Nepali Times Asian Paints
Indoors, outdoors and no-fly zones


England has asked Holland to help them out after learning that their grudge World Cup showdown with Argentina will be played indoors. The 7 June clash at Sapporo's Hiroba Dome will be the first competitive game England has played in a covered stadium and Football Association (FA) officials were trying to persuade Holland to close the roof at the Amsterdam Arena for the 13 February friendly in an attempt to replicate conditions in Japan.

Even that would not fully prepare England for the space-age technology of the Hiroba Dome. The seats on one side of the arena part as the pitch, which is kept outside under natural light, is brought in on a hovering stage before being spun through 90 degrees and set in place.

It has been suggested that the dark background makes it harder to see the ball, especially for goalkeepers, and England wants to leave no stone unturned in their preparations for the Group of Fear.

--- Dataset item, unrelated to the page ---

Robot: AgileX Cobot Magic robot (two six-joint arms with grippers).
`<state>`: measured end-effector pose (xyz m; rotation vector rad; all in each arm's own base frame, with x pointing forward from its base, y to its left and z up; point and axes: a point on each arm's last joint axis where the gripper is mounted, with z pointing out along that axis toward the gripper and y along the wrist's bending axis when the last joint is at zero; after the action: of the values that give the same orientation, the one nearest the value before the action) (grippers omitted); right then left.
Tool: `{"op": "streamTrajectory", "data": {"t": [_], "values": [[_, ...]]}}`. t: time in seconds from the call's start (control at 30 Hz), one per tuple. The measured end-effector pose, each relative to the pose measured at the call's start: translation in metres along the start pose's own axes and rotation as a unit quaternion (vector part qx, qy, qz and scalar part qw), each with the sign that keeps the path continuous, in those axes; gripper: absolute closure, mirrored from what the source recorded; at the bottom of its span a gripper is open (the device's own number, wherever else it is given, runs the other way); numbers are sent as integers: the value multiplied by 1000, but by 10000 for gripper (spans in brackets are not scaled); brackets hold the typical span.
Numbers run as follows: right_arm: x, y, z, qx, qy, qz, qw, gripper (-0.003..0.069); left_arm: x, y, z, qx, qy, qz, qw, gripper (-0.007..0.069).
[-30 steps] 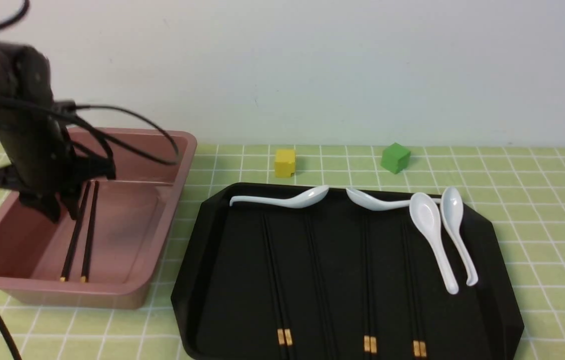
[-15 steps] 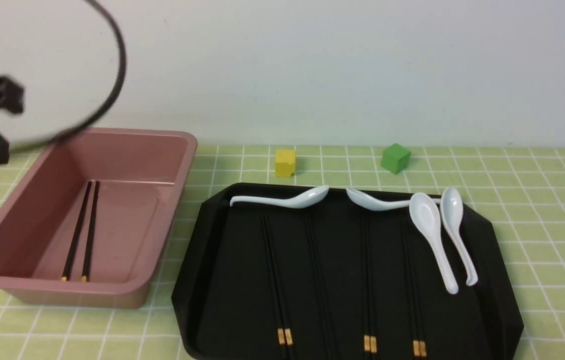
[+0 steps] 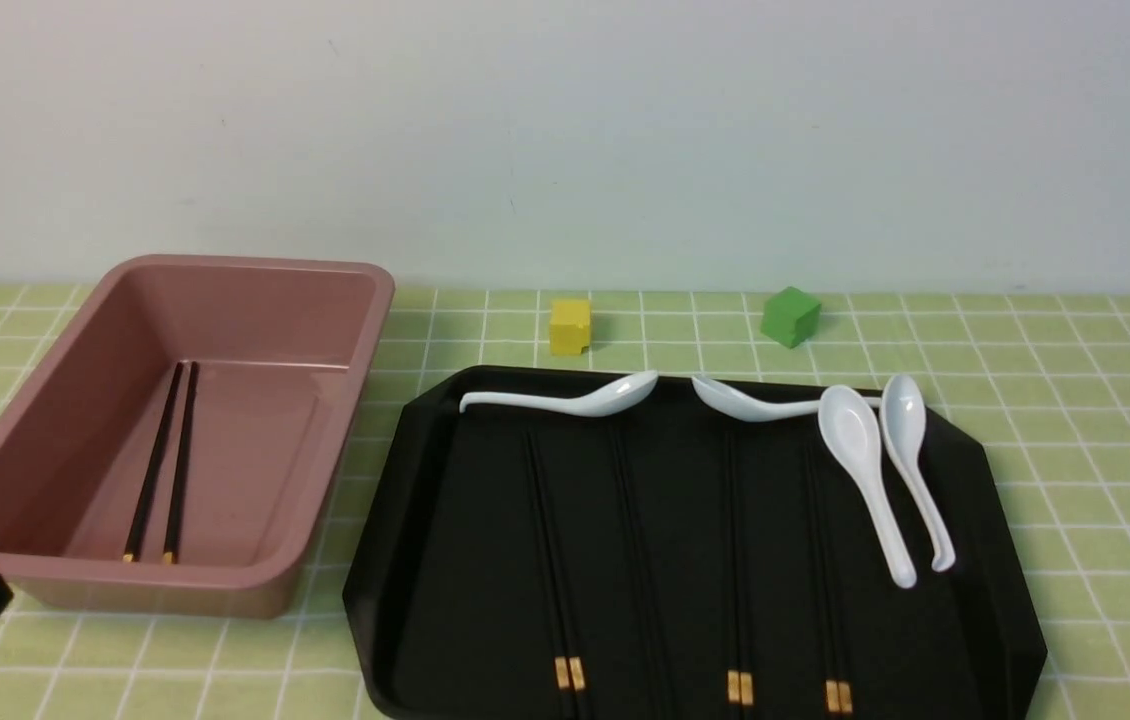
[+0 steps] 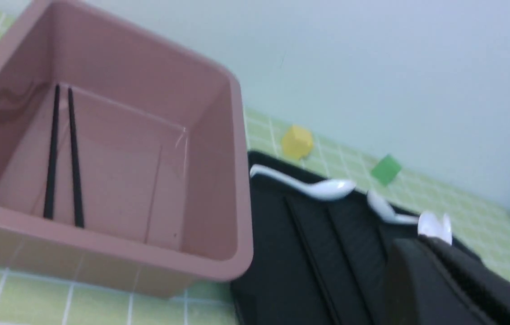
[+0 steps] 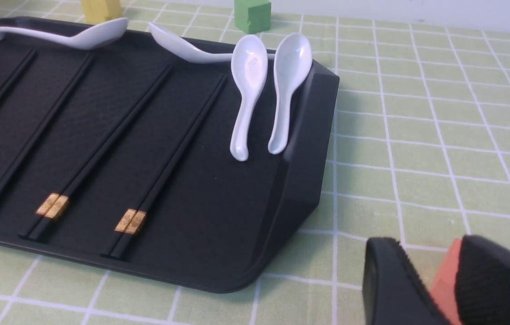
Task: On green tablecloth take chopsticks from black tray and put them in box.
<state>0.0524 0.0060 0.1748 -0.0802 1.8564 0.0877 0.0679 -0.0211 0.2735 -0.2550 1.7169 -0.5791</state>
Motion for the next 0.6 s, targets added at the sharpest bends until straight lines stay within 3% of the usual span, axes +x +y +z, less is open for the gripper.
{"op": "streamTrajectory", "data": {"t": [0.17, 0.6], "values": [[0, 0, 0, 0, 0, 0, 1000, 419, 1, 0, -10, 14, -42, -4, 999, 638], [0, 0, 0, 0, 0, 0, 1000, 419, 1, 0, -9, 14, -42, -5, 999, 638]]}}
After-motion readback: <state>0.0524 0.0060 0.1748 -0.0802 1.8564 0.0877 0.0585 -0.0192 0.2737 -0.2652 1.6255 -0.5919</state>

FA executive director David Davies confirmed that the roof in Sapporo was not retractable and added: "It is a coincidence that we are playing Holland in Amsterdam in February. Whether the roof remains in place is for the Dutch to decide, but we have asked for it to be closed."

Davies and the FA were working on England's pre-World Cup itinerary to prepare for the other Group F games against Sweden and Nigeria.

Paraguay, second to Argentina in the South American qualifying group, are the likely choice to fill April's friendly date and St James' Park is the favoured venue.

The FA will also seek dispensation from FIFA to play one of the other African qualifiers-Cameroon or South Africa are the first two choices-after arriving at their preferred pre-tournament base in Korea sometime around 17 May.

England will stay at the Paradise Hotel on Jeju Island, 15 minutes from the Seogwipo World Cup Stadium, before transferring to the Westin Hotel on Awaji Island near Kobe five days before the tournament starts on 31 May.

Confirmation that England will be in Japan for their entire competitive programme caused unhappiness in Korea but delight on Awaji, which was the epicentre of the 1995 Kobe earthquake.

One of Japan's major television networks has run a special feature celebrating the fact that England will be on Awaji and Yutaka Maruyama, general manager of the hotel, recently said: "We cannot wait to see players like David Beckham and Michael Owen. Everybody at the hotel will now have English lessons."

FA chief executive Adam Crozier said: "Awaji is the easiest training location to secure. We'll have our own security team but will liaise extensively with the Japanese officials."

England's players will have their kit-bags and meals checked for anthrax as part of the biggest security clampdown in World Cup history. The stringent measures also include establishing no-fly zones over stadiums and training camps.

FIFA has been forced to take extra security precautions after the 11 September attacks on New York and Washington caused its initial insurance
deal for the tournament to collapse.